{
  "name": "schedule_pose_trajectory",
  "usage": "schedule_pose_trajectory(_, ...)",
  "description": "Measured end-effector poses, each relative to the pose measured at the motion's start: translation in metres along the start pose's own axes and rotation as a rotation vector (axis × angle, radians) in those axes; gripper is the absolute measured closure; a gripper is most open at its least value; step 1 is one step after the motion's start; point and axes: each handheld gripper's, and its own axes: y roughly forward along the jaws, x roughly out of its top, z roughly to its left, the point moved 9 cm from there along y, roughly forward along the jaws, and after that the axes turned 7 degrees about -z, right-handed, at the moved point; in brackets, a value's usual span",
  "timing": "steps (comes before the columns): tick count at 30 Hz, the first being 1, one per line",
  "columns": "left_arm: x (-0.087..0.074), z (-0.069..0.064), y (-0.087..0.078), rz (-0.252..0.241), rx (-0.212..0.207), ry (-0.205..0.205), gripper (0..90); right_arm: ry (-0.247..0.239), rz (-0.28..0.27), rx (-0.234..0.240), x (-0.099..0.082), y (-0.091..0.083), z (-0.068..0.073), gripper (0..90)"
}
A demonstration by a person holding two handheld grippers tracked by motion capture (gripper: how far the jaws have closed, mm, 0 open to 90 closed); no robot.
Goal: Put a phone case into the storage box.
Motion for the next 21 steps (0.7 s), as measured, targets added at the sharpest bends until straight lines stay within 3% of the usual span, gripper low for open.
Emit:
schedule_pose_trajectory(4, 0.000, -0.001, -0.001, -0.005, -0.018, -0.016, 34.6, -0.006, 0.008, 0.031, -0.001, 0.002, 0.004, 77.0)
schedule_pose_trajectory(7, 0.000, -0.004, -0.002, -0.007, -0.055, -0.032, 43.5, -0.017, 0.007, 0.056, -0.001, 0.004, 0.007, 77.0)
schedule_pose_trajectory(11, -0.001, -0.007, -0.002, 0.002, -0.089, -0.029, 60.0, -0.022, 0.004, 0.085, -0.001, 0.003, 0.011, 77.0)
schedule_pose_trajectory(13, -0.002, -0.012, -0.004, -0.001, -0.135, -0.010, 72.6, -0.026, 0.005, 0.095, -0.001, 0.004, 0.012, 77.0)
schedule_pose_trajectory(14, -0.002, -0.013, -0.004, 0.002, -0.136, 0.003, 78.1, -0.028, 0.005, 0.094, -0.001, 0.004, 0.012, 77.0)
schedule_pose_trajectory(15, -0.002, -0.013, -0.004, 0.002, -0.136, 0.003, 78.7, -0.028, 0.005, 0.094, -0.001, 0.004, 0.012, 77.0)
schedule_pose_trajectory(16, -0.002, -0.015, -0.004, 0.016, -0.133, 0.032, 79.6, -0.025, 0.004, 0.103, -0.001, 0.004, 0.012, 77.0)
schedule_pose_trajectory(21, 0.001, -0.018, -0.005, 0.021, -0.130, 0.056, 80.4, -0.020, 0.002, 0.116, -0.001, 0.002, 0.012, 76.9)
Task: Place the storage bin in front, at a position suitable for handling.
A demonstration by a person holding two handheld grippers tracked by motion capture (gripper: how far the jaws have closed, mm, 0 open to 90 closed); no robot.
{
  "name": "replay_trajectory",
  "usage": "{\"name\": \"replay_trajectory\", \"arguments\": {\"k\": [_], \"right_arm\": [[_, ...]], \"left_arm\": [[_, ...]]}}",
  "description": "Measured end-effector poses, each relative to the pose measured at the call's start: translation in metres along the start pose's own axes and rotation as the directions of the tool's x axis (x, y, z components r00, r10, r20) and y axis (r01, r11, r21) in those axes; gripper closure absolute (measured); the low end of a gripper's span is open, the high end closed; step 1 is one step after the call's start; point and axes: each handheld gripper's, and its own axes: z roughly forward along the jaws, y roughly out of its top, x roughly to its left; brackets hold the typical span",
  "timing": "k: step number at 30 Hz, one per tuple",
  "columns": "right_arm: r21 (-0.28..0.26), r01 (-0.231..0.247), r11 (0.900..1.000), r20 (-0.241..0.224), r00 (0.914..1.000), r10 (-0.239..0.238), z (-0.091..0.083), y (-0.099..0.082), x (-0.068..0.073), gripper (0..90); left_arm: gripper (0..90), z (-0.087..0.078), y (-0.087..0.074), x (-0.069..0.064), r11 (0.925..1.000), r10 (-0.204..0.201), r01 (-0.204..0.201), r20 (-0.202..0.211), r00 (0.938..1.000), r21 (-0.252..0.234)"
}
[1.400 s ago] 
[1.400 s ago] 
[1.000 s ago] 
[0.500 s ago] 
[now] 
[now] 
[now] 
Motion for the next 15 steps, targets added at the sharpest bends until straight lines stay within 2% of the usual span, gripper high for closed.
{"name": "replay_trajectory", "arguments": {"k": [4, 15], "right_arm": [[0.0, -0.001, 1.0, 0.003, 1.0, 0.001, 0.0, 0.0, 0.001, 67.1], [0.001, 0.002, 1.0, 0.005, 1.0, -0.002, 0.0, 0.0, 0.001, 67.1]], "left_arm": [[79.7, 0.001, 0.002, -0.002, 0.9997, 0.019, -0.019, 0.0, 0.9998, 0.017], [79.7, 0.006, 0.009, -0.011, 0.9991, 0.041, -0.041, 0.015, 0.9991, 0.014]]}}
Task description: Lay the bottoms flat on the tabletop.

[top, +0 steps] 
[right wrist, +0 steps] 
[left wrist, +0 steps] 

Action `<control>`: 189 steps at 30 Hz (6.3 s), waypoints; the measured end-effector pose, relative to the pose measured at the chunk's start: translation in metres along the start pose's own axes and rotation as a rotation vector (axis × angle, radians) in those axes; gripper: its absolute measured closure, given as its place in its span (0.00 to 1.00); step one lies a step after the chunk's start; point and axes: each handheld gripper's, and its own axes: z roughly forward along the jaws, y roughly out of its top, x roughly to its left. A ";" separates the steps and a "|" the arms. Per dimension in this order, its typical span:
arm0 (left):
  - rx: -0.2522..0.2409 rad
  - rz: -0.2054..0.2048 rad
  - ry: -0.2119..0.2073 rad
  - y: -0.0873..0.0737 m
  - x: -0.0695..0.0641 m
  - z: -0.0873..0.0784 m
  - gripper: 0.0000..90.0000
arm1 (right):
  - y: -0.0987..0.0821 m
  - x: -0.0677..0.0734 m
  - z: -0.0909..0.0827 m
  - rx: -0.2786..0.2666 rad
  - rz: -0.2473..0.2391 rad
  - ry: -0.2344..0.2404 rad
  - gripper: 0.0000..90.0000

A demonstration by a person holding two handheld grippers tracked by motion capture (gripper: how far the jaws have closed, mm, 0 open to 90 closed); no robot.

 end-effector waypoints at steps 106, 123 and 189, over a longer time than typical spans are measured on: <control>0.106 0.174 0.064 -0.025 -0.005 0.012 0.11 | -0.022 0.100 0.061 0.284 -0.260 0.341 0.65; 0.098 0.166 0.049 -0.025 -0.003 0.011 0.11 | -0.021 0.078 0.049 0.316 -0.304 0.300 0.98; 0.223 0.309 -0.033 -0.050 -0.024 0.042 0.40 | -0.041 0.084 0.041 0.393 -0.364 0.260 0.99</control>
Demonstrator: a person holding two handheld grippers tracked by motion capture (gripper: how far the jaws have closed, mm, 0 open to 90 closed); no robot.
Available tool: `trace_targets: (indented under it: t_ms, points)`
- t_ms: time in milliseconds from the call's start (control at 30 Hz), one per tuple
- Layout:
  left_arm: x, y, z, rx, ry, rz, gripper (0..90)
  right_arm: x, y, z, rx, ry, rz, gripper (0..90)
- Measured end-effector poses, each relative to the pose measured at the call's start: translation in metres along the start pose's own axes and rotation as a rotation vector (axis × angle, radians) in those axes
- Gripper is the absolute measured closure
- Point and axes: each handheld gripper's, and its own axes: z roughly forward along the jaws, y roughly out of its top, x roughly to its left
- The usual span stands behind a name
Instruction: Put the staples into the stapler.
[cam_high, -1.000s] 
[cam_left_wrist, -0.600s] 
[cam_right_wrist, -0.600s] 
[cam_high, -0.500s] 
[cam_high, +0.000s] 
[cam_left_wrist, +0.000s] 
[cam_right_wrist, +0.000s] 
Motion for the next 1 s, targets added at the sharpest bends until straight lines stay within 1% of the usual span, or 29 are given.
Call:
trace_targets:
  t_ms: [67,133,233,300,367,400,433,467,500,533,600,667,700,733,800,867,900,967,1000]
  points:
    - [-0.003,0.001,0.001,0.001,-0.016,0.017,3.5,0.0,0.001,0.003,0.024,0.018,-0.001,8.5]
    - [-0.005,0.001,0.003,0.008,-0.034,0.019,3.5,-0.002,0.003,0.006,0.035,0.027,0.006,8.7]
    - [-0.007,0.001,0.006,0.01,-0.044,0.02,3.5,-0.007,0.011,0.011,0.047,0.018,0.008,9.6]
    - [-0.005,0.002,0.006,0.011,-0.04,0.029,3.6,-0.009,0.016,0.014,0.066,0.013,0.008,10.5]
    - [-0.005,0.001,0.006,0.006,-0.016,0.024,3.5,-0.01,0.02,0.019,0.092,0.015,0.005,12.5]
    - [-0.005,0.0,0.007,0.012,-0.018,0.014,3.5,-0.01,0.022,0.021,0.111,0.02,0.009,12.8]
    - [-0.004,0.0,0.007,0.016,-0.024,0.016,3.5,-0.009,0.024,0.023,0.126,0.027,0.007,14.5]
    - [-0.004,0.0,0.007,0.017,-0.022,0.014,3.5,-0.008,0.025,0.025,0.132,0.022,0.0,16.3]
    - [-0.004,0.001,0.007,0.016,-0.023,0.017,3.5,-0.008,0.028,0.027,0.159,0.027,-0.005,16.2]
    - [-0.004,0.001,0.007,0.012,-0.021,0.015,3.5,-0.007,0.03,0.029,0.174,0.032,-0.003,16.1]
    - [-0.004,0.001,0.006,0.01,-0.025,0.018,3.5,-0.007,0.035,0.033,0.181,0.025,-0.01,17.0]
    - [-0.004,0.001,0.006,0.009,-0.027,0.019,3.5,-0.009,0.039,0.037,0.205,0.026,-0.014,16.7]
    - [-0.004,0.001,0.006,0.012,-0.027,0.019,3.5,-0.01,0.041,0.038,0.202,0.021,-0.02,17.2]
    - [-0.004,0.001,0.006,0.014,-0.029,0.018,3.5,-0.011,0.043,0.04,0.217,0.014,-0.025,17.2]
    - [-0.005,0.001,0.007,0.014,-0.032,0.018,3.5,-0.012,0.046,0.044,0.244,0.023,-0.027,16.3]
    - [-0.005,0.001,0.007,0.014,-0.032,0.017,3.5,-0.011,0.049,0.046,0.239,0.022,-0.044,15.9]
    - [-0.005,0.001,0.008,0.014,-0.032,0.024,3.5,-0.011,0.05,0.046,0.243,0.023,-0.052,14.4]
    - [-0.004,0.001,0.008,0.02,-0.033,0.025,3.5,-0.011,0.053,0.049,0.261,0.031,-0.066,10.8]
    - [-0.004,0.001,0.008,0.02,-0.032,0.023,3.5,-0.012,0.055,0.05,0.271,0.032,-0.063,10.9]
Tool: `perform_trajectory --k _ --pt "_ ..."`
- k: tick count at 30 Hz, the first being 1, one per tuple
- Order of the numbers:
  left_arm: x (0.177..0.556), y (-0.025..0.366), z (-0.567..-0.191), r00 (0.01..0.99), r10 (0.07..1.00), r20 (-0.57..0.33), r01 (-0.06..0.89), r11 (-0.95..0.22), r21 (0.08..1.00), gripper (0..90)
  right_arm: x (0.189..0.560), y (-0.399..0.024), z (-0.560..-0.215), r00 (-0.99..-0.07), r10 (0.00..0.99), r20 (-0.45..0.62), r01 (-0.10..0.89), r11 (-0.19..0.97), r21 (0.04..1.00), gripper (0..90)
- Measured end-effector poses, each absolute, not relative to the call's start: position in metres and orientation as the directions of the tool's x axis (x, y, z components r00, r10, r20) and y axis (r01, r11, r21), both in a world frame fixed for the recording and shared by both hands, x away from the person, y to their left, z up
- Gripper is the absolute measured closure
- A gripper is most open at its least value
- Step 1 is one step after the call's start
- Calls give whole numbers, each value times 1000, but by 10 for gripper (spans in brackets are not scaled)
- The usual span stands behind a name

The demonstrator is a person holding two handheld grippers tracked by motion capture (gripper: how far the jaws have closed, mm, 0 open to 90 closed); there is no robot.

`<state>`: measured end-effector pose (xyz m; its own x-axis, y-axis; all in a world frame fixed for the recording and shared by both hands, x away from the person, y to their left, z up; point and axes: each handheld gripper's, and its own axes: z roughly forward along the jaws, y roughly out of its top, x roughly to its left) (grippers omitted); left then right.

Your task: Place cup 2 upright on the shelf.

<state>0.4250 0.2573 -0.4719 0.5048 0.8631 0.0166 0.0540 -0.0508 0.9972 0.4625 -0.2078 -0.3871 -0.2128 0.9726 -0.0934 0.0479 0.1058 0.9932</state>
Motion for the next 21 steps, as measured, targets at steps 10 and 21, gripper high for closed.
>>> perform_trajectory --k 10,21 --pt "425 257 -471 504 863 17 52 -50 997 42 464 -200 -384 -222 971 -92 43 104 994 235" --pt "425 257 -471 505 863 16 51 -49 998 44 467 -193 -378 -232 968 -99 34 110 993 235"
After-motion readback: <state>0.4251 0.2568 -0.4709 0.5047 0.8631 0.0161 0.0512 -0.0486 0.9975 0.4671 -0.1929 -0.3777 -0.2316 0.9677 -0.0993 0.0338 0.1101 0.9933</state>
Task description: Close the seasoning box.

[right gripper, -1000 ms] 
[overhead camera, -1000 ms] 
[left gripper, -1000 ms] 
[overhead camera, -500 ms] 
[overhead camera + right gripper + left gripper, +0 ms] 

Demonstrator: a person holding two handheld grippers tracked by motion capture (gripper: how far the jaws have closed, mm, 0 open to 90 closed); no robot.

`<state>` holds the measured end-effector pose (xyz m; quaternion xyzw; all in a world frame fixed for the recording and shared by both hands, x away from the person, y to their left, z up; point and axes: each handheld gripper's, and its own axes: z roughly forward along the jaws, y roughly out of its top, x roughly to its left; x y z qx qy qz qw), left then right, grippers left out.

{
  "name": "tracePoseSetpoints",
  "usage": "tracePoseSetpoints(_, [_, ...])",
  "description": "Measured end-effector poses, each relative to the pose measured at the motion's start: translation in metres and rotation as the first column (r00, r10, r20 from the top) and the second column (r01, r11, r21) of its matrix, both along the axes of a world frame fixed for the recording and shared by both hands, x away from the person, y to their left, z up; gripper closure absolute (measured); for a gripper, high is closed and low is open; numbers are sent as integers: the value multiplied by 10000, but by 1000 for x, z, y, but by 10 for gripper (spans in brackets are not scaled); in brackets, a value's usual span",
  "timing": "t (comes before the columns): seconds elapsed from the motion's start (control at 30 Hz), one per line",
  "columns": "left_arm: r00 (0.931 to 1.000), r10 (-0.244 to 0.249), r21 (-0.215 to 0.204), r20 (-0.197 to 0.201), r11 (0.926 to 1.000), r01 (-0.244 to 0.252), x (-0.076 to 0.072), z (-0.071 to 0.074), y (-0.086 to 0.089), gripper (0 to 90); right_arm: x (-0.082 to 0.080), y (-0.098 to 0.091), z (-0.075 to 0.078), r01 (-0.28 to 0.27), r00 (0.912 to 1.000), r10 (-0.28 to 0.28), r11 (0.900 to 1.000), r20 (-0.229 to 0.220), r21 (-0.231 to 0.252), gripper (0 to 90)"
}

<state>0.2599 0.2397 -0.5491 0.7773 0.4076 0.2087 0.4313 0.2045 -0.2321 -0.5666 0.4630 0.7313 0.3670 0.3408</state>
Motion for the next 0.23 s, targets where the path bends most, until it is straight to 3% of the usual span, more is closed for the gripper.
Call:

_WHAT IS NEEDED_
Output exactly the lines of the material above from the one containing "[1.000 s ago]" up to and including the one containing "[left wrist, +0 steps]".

_PROBLEM SOLUTION_
[1.000 s ago] 
[0.500 s ago] 
[now] 
[now] 
[now] 
Motion for the next 15 steps, targets added at the sharpest bends until straight lines stay within 2% of the usual span, gripper high for closed.
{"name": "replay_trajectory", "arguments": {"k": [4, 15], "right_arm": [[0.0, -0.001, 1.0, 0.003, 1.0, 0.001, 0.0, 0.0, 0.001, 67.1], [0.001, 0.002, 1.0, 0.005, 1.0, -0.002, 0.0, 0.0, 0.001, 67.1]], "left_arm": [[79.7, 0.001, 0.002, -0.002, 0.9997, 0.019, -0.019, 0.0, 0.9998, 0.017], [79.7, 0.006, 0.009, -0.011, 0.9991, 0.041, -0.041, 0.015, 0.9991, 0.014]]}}
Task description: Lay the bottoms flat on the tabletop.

[top, +0 steps] 
[right wrist, +0 steps] 
[left wrist, +0 steps] 

No further response is needed.